The last process, 'show.seconds.tick', demonstrates how we don't always have to name our processes to run them in parallel. First, I declare a channel to carry boolean values (remember, channels are like wires---channels carry information from one process to another.) Then, in parallel, I want to run the process 'tick.seconds' and an infinite loop that I've written. The process 'tick.seconds' gets one end of the channel 'ticker'---in particular, it gets the end of the channel that will be written to.

In the infinite loop, I do a few things in sequence. First, I declare a temporary variable that is only valid for one line of code. That is, it exists just long enough to read from the ticker channel into the variable 'tmp'. This is because I don't actually care about keeping that value, but I have to read from the channel into something. After reading from the channel, I output an 'x' to the screen, and then I flush the screen, so that the output is actually shown.

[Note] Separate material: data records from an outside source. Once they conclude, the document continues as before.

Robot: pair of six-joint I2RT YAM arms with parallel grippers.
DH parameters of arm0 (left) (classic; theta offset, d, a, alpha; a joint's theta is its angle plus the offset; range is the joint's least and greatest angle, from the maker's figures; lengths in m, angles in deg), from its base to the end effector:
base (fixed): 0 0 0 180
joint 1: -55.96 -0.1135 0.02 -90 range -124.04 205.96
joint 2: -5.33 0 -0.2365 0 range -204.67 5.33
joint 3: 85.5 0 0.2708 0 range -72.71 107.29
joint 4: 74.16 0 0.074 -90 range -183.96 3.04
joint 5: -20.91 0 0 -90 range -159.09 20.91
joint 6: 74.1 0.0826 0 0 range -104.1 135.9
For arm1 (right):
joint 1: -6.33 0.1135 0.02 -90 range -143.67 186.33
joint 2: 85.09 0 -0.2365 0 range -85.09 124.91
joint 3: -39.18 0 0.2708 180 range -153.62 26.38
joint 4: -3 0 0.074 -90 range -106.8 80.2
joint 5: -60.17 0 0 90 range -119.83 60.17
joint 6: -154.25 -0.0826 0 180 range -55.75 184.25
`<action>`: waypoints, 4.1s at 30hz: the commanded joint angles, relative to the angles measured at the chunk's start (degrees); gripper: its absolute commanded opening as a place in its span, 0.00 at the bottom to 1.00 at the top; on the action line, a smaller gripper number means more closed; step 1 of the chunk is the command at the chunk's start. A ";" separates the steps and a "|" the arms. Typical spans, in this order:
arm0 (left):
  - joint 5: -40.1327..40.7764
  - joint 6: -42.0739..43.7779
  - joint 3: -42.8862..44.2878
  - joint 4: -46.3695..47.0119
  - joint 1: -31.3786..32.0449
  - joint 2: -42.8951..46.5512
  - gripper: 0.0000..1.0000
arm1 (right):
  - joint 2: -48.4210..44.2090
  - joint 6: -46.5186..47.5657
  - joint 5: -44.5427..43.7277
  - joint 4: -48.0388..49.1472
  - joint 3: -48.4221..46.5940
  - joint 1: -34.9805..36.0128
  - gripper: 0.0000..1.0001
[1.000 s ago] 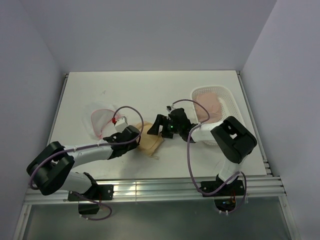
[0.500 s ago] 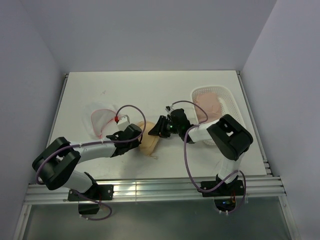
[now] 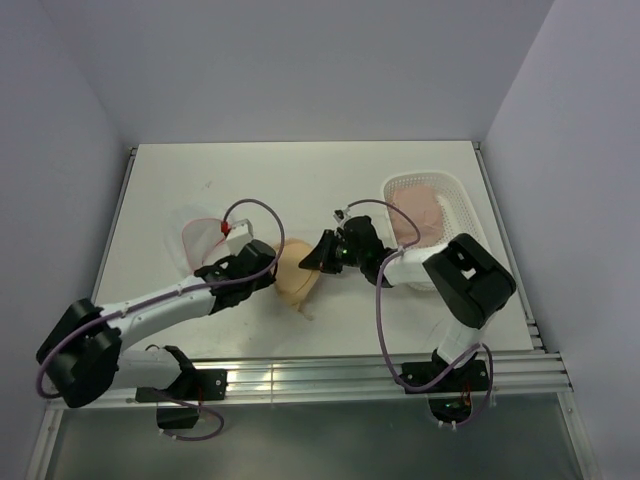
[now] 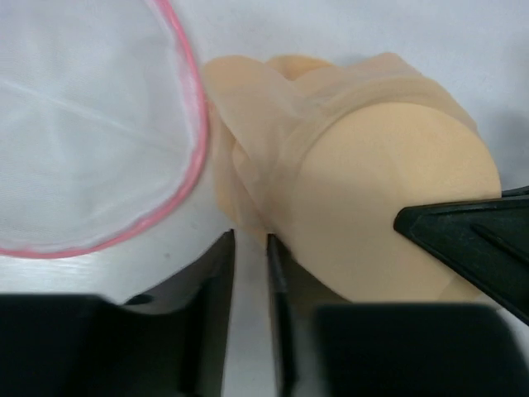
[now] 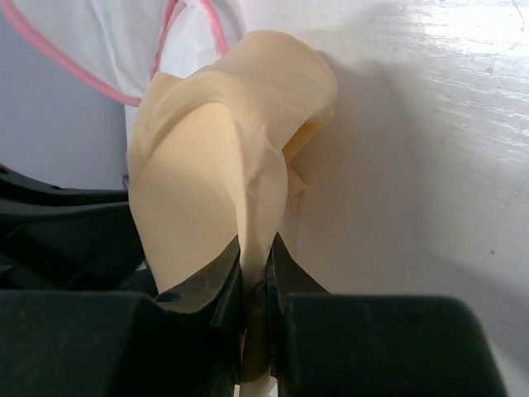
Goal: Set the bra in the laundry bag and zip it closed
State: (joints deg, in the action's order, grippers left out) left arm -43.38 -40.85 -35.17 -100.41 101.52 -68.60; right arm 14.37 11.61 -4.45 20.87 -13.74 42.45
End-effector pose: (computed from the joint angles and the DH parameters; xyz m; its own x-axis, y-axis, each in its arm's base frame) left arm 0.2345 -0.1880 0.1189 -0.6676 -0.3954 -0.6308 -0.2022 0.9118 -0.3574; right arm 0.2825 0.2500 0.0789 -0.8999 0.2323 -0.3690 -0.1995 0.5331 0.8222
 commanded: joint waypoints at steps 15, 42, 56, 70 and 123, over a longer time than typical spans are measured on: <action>21.74 7.00 17.21 -27.85 -11.96 11.10 0.58 | -12.88 0.17 1.59 -10.28 -5.06 -0.79 0.00; 7.70 35.39 26.71 -21.18 -30.71 -2.26 0.72 | -25.80 -0.44 4.85 -15.47 -4.18 -1.58 0.00; 7.59 34.69 27.68 -23.55 -31.94 -8.33 0.56 | -29.32 0.08 5.03 -17.14 -1.89 -3.69 0.00; 9.18 31.97 26.53 -21.79 -34.49 -12.11 0.43 | -30.20 0.61 5.11 -17.32 -0.49 -3.77 0.00; -28.44 22.21 10.54 -9.84 -7.77 10.12 0.00 | -1.91 -13.62 3.80 2.54 -4.44 6.50 0.00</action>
State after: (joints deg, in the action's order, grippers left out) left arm -69.50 -16.41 -23.45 -114.34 92.69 -60.23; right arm 10.85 4.24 2.18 14.60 -18.55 47.21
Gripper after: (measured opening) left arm 0.022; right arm 0.150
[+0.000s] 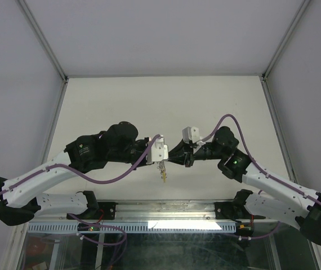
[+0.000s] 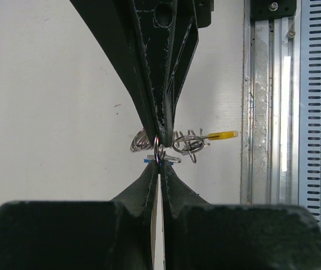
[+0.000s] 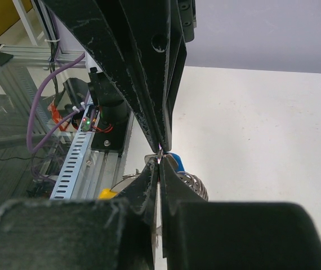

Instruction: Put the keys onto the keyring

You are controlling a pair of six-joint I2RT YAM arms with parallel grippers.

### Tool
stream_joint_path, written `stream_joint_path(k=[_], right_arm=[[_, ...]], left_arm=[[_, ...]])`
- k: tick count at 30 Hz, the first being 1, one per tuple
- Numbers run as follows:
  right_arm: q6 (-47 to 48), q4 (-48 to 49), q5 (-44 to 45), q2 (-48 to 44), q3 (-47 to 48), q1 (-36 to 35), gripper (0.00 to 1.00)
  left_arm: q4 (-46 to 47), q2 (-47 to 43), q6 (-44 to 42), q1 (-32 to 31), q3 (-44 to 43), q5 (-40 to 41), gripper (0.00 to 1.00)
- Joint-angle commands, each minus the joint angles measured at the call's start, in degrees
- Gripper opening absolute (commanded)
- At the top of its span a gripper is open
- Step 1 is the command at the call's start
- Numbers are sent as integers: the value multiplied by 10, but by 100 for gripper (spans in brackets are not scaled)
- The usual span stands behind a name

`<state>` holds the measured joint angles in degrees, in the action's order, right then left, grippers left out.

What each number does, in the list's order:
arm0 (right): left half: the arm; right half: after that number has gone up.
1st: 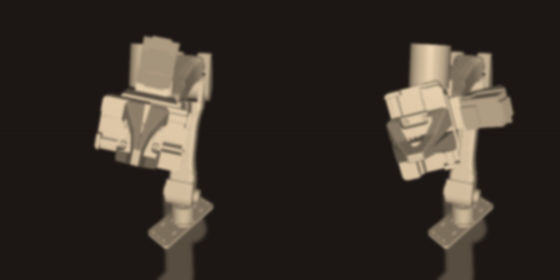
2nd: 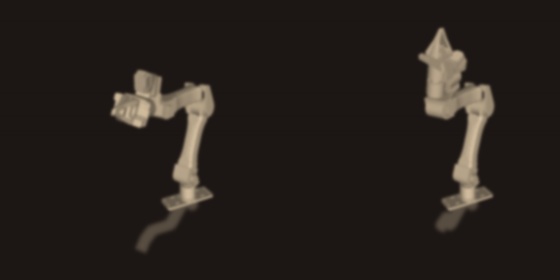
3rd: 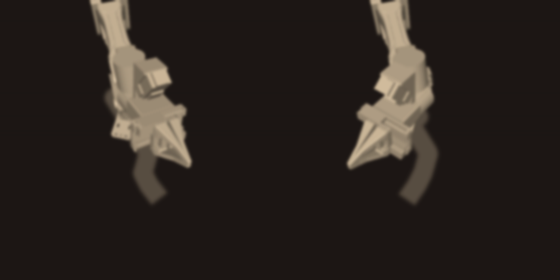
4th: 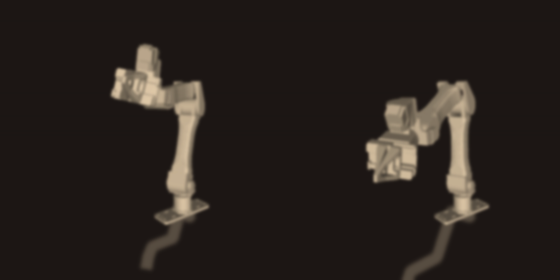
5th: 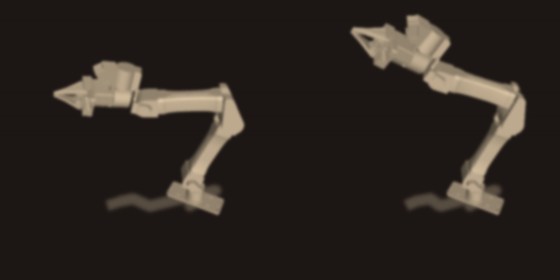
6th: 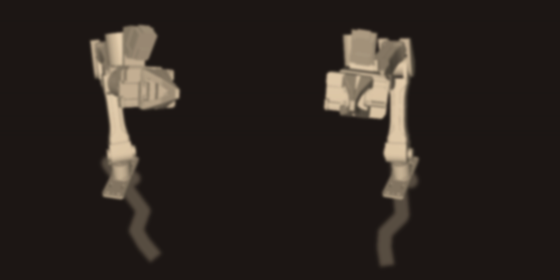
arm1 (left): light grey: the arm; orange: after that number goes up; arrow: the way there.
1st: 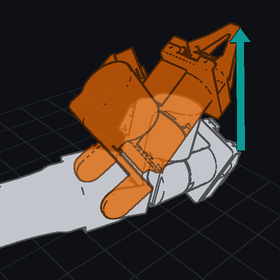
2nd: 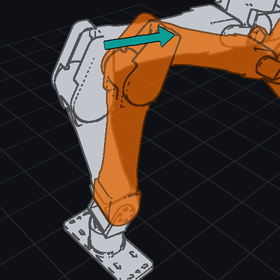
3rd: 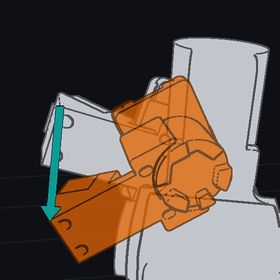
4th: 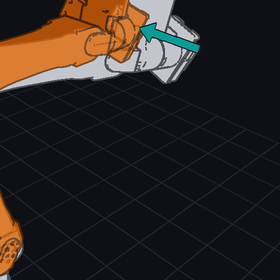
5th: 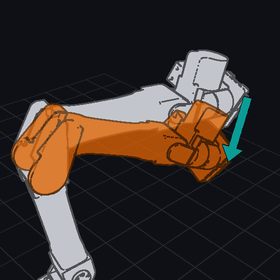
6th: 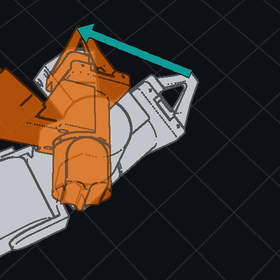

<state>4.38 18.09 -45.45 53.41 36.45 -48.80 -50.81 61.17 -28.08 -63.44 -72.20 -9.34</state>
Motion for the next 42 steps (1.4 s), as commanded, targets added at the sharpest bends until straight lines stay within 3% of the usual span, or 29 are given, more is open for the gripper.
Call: stream_joint_path(k=[1,25,42], right_arm=[[-1,39,-6,-25,44,-2,0],[-3,45,-6,-45,58,-2,0],[-44,159,63,-46,12,-2,0]], left_arm=[[20,-6,-1,-6,0,-7,0],[20,-2,-6,-6,1,-3,0],[28,-6,-1,-6,-1,0,0]])
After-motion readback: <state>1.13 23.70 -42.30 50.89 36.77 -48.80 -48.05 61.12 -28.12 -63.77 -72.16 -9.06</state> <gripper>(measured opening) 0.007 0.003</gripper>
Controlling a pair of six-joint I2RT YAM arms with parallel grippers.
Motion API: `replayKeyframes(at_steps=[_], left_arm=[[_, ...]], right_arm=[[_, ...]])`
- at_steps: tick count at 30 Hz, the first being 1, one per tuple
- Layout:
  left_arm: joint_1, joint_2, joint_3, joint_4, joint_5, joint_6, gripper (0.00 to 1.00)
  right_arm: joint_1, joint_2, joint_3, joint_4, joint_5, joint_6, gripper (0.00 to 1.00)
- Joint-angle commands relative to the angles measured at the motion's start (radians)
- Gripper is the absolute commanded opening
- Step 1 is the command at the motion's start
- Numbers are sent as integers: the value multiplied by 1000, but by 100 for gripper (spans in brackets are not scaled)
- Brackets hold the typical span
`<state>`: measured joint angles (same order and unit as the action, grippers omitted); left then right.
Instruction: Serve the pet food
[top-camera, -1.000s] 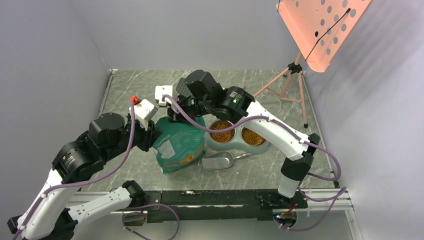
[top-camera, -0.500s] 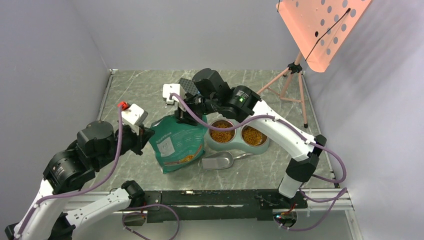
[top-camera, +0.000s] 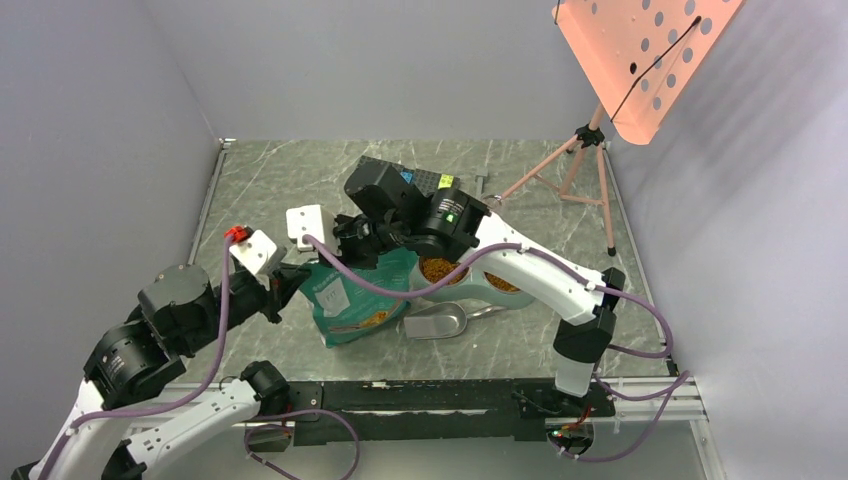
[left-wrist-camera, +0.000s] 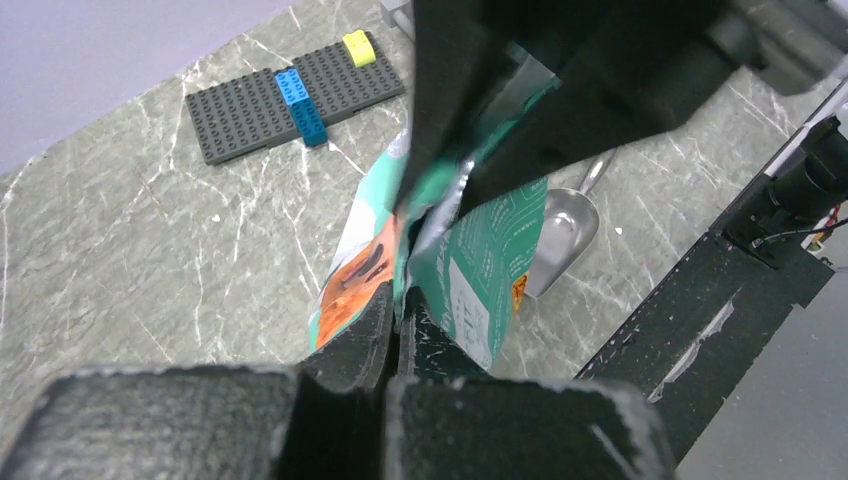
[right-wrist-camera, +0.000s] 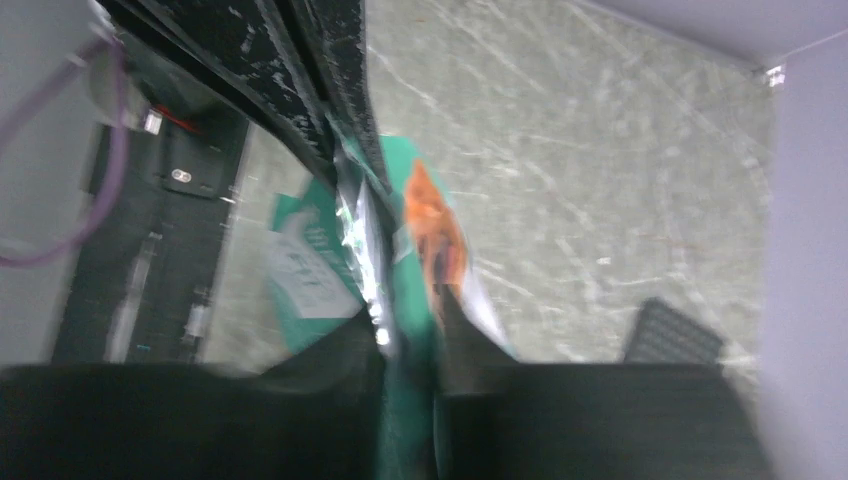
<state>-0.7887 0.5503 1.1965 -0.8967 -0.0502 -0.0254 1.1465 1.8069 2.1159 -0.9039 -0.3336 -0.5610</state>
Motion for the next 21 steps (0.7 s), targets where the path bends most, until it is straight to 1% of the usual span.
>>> replayKeyframes(at_steps=[1,4,8,9,10,11,13,14,15,16,17,21], left_arm=[[-1,-31,-45,125,39,-18,0],[0,-29,-43,90,-16,-26,0],[-1,-45,-43,71,-28,-23,0],[-1,-50,-43,69,-30,-23,0],[-1,-55,-44,64,-32,-22,0],[-1,-59,-42,60,-37,-22,0],[-1,-65,-43,55,-40,-24,0],[-1,-69,-45,55,-42,-26,0],[-1,-71,-46,55,-41,-29,0],[-1,-73,-46,53,-40,-30,0],[-1,-73,-47,52,-39,-31,0],[-1,-61,-45,57,-15,-30,0]], right_arm=[[-1,-30,-13,34,116,-45,0],[-12,-65,-53,47,202,-66,0],[-59,-83,-53,5,221,-57,0],[-67,-98,-74,17,227,-48,6],[-75,-113,-97,28,230,-47,16],[-79,-125,-116,36,245,-47,24],[-93,-140,-134,32,244,-44,26],[-98,-147,-142,32,248,-43,26],[-101,-154,-155,36,255,-44,22],[-103,-160,-165,37,261,-48,10],[-105,-162,-167,31,267,-52,0],[-110,-142,-130,-21,251,-55,0]])
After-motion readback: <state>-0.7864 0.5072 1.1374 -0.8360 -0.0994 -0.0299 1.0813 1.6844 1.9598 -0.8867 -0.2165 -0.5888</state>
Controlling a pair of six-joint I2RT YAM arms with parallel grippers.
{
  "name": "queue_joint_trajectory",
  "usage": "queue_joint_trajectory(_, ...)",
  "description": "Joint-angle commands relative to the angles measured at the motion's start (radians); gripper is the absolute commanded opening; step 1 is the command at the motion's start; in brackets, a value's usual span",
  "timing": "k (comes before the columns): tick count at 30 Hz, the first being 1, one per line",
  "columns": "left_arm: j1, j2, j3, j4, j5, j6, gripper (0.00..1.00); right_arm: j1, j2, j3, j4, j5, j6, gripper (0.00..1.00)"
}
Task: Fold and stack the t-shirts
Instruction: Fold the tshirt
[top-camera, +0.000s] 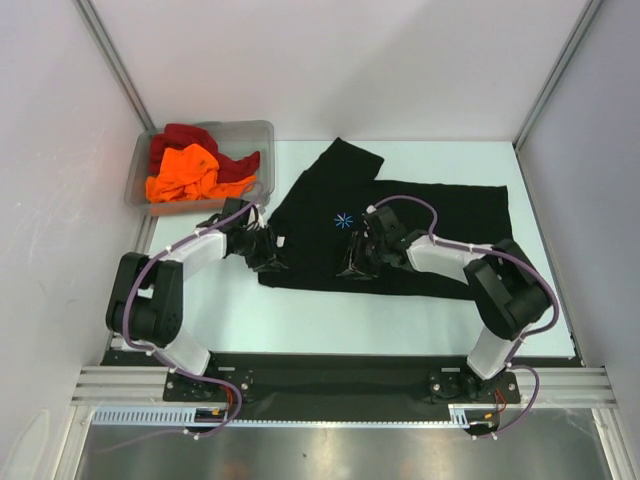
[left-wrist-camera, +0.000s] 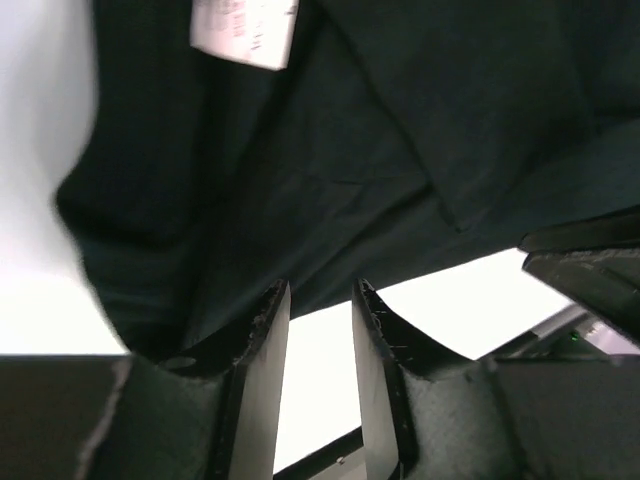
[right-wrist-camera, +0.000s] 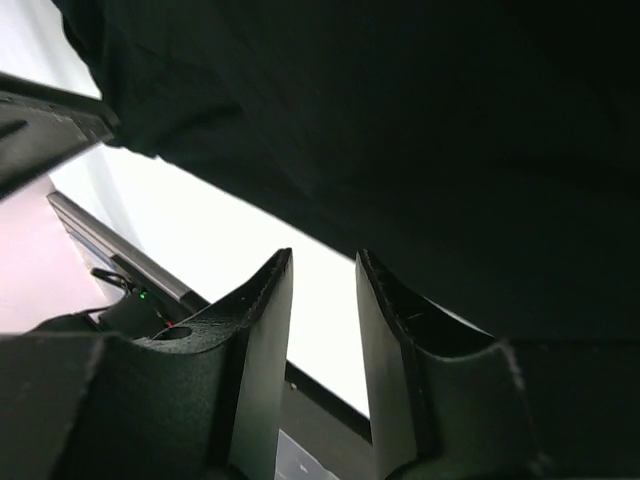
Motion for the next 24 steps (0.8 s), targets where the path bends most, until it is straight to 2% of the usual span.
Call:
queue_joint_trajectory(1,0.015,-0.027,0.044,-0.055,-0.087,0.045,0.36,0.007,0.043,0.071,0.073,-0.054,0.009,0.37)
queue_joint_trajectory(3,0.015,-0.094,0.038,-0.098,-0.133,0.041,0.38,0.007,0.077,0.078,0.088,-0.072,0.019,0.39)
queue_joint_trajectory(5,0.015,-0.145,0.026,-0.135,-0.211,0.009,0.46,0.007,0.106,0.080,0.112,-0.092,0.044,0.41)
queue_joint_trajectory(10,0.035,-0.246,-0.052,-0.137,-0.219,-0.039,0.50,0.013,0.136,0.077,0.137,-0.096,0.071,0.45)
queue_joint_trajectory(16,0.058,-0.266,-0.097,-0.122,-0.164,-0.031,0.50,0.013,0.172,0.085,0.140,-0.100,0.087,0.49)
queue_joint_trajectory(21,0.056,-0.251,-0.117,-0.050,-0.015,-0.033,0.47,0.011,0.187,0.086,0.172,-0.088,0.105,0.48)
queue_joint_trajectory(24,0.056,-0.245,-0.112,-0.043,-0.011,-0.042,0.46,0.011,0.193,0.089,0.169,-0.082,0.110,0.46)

Remember that occam-pi channels are blocking channels. That means that my infinite loop will stop every time it hits the line 'ticker ? tmp'. It will wait until the process 'tick.seconds' has written a value, and then the loop can continue. Also, it is important to remember that every time you see a channel read (eg. 'ch ? var') or a channel write (eg. 'ch ! var'), the Transterpreter deschedules the currently executing process, and goes and runs something else. This way, everyone gets a turn to execute. This is why the delay process I introduced earlier does not block everything running on the system, and why we can write infinite loops as casually as I have here... because each one contains a channel communication.

In my next post, I'll follow up with how to extend this into timers that can last for days or even weeks on something as small as the LEGO Mindstorms. Also, I still need to follow up on our subsumption code for the Surveyor---but that will come, perhaps, after this timer exploration. In fact, this came up because we were trying to run our code from the Surveyor on the LEGO, and we discovered that having a 32-bit timer (like on the Surveyor SRV-1) is very handy, while having a 16-bit timer (like on the LEGO Mindstorms RCX) is a bit annoying... where "annoying" means "Hey! Our code doesn't work!"